Python for Bioinformatics: Student's t-test again 8

Tuesday, November 9, 2010

Student's t-test again 8

Top level: tails and errors

This is the eighth and last in a series Student's t test. The first five links are here here, plus here and here.

If you're just looking for some code, it is in the sixth post.

What's left? Error checking is important. You should look at the PyCogent module test.py for examples of that. I want to focus today on "tails."

A central idea of the frequentist approach to statistics is that the population mean and standard deviation are fixed but of unknown value. Some consequences:

• we must pick the p-value we will consider significant in advance of seeing the data (in practice, nearly all biologists use 0.05, so that p < 0.05 is signficant. The reason is that this is the largest p-value they think they can get away with!)

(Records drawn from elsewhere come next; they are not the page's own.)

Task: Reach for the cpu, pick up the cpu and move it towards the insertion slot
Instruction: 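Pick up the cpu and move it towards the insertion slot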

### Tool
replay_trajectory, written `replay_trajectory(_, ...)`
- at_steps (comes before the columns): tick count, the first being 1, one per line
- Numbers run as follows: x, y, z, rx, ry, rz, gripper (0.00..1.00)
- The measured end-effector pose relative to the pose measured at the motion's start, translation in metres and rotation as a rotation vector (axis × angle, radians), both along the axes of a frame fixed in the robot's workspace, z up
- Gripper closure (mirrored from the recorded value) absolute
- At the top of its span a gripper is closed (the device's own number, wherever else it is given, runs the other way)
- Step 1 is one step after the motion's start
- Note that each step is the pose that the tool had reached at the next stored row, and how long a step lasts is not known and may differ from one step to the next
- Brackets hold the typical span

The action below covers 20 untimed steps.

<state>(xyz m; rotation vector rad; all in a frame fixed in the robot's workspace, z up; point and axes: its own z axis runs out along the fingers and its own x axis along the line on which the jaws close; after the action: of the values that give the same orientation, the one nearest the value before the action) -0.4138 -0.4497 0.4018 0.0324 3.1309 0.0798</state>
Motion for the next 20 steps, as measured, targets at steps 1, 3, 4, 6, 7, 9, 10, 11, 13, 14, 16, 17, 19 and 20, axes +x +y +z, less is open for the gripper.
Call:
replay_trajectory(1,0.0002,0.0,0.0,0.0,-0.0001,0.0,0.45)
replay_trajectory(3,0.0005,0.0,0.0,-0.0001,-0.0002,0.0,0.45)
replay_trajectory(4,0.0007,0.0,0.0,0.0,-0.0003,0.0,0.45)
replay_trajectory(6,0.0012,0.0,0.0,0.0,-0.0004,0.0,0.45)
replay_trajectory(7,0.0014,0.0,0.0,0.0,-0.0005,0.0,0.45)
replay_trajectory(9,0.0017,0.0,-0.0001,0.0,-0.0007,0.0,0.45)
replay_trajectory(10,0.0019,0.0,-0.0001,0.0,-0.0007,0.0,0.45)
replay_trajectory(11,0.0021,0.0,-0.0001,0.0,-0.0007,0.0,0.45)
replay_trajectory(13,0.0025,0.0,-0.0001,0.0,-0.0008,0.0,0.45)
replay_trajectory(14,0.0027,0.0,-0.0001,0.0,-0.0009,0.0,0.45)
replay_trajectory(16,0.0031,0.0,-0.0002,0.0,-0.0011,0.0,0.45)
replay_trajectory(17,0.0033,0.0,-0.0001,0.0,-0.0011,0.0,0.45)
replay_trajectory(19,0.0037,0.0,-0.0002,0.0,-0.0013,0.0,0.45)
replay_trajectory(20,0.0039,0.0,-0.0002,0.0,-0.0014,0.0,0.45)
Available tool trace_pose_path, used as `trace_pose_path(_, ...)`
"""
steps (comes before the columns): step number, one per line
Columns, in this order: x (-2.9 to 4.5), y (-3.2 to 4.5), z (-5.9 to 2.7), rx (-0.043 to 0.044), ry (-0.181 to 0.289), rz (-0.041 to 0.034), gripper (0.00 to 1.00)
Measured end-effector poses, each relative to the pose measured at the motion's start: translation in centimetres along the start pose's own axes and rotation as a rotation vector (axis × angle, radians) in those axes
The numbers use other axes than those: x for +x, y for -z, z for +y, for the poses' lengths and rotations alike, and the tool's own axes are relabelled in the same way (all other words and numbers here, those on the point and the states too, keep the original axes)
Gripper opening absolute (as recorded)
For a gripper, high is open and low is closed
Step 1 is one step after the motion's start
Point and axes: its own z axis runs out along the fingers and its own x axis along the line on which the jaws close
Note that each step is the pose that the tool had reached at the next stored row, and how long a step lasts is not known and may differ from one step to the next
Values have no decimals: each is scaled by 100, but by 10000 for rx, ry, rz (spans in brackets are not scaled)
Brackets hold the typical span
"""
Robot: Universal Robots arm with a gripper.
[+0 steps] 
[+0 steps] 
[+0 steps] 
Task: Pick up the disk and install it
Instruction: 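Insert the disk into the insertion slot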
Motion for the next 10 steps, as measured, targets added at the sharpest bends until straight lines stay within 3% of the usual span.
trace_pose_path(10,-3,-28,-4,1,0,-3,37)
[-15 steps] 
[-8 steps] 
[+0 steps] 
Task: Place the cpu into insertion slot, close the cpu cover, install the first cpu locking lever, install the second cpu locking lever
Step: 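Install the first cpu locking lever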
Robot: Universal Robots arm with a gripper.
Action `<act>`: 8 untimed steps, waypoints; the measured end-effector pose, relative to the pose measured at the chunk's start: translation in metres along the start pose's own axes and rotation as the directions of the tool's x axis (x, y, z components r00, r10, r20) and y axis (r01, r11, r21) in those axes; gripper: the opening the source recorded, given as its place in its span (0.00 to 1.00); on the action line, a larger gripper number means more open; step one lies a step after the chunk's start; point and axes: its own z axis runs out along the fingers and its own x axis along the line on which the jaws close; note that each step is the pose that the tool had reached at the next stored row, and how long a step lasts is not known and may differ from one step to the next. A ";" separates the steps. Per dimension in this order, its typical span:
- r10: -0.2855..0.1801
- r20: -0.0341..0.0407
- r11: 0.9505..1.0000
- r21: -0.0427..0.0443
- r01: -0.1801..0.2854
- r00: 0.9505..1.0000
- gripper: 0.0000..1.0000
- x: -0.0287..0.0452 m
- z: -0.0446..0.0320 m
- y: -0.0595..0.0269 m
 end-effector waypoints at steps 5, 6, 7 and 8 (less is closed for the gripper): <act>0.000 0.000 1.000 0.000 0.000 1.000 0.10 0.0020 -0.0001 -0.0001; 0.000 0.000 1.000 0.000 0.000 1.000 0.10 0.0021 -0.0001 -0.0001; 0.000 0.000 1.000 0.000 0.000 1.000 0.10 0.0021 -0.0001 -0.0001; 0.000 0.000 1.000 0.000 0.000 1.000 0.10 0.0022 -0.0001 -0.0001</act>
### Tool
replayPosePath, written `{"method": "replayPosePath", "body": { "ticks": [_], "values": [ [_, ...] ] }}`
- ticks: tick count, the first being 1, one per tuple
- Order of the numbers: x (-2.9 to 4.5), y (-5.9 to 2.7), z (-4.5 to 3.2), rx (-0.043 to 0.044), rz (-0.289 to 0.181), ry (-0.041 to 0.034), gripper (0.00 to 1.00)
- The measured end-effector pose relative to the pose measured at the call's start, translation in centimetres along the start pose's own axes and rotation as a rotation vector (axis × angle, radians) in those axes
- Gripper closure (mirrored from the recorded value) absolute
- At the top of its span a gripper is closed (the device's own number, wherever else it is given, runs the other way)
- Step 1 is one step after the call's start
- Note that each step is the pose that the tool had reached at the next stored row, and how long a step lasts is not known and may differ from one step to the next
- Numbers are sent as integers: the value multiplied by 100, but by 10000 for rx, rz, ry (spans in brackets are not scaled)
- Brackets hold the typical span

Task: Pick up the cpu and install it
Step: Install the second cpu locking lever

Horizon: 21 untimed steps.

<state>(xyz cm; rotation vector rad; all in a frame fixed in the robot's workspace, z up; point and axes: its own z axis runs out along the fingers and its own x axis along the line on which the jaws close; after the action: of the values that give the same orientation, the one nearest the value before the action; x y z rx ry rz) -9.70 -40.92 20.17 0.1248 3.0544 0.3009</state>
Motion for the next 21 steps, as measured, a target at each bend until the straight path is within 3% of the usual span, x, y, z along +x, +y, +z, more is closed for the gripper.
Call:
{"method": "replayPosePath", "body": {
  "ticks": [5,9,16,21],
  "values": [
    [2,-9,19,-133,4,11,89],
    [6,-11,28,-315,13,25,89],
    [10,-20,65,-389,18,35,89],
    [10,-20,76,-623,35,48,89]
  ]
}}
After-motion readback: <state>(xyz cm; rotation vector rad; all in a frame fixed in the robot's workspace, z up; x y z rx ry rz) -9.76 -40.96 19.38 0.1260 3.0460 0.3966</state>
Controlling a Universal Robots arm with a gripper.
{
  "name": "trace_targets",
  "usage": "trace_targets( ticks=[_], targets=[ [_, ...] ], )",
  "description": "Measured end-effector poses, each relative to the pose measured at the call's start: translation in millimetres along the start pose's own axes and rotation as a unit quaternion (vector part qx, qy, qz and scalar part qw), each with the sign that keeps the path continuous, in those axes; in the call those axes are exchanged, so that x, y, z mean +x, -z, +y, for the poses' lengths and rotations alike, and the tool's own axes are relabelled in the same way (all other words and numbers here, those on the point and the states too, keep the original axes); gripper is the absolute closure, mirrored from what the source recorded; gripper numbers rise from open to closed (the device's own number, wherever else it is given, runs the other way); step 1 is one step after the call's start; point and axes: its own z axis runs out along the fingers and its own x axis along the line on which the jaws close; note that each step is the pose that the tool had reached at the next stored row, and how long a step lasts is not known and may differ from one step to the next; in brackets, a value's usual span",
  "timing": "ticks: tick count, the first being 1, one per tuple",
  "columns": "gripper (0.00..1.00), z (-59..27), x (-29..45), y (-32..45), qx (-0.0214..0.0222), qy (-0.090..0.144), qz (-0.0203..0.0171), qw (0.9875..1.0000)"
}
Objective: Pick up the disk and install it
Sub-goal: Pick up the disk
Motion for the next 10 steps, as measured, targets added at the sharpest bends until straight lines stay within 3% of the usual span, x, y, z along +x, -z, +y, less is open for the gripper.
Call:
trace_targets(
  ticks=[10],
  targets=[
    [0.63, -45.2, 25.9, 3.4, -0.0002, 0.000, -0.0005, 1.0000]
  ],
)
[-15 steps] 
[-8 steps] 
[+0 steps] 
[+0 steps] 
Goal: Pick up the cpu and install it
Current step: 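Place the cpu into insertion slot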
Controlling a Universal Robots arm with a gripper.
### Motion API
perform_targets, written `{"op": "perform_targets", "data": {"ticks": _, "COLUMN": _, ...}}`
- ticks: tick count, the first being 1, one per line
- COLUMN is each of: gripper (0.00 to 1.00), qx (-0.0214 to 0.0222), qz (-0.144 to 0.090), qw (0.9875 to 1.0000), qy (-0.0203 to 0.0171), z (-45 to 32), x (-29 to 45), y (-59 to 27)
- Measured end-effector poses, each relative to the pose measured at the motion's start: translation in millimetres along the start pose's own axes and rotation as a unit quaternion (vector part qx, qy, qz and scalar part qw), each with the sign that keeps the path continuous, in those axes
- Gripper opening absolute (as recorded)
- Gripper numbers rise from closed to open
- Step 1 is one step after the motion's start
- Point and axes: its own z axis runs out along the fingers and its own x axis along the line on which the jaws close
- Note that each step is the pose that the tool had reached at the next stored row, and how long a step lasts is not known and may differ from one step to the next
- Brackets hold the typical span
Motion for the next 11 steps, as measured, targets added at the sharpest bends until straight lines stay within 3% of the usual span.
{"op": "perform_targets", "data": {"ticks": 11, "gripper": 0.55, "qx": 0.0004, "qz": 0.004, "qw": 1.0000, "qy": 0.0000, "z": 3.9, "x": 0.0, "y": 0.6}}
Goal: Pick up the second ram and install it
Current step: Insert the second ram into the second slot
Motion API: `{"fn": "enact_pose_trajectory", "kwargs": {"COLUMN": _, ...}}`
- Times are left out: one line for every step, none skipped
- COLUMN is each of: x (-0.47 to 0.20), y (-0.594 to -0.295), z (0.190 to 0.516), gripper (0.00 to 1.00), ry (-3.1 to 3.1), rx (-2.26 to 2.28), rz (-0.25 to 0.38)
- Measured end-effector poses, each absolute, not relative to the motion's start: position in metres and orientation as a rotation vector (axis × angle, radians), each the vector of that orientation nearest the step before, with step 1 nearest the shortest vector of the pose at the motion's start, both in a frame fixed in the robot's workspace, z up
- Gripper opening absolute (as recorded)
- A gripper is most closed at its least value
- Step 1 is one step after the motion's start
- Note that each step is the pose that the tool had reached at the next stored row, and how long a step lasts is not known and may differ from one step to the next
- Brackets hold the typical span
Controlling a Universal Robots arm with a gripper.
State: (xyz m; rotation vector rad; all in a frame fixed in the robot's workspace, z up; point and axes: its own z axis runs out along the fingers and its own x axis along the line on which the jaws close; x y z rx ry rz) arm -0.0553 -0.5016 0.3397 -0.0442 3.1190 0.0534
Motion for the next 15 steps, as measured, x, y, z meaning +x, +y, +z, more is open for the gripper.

• we can specify in which direction we expect an expected difference to lie

Let's expand the second point. The one-sample t-test requires input of a sample and an expected mean. If we specify in advance of seeing the data that the expected mean is either lower or higher than the sample mean, we can use a "one-tailed test" where the t-statistic is significant if a value of 0.05 or less is obtained from the t-distribution. If we are uncertain or agnostic about the direction of the change, then the t-statistic is tested against 0.025, so that the difference between the sample mean and the expected mean must be larger to be significant. In my examples, I used the first choice (because it was simpler to program), as can be seen from the R versions which specified "alternative='less'."

So, to actually use my versions of the t-test, you will need top-level code to handle the tails.

Another issue that looks simple but could be tricky to code is whether the t-statistic is positive or negative.

In the one-sample t-test, if the expected mean is larger than the sample mean, then t < 0, since we do np.mean(A) - mu. If we had specified that it would be smaller than the sample mean, then we're OK ("alternative='less'"). If we specified it to be larger, then we need to switch the sign of t. Similarly with the paired t-test.

The last point is that we've made the (unspoken) assumption for the two-sample t-test that the variances are the same for the two populations from which samples were drawn. We should explicitly state whether this is the case ("var.equal=TRUE" in R), and if it is not, then the test becomes more complicated and the values from the function as given here will not be correct.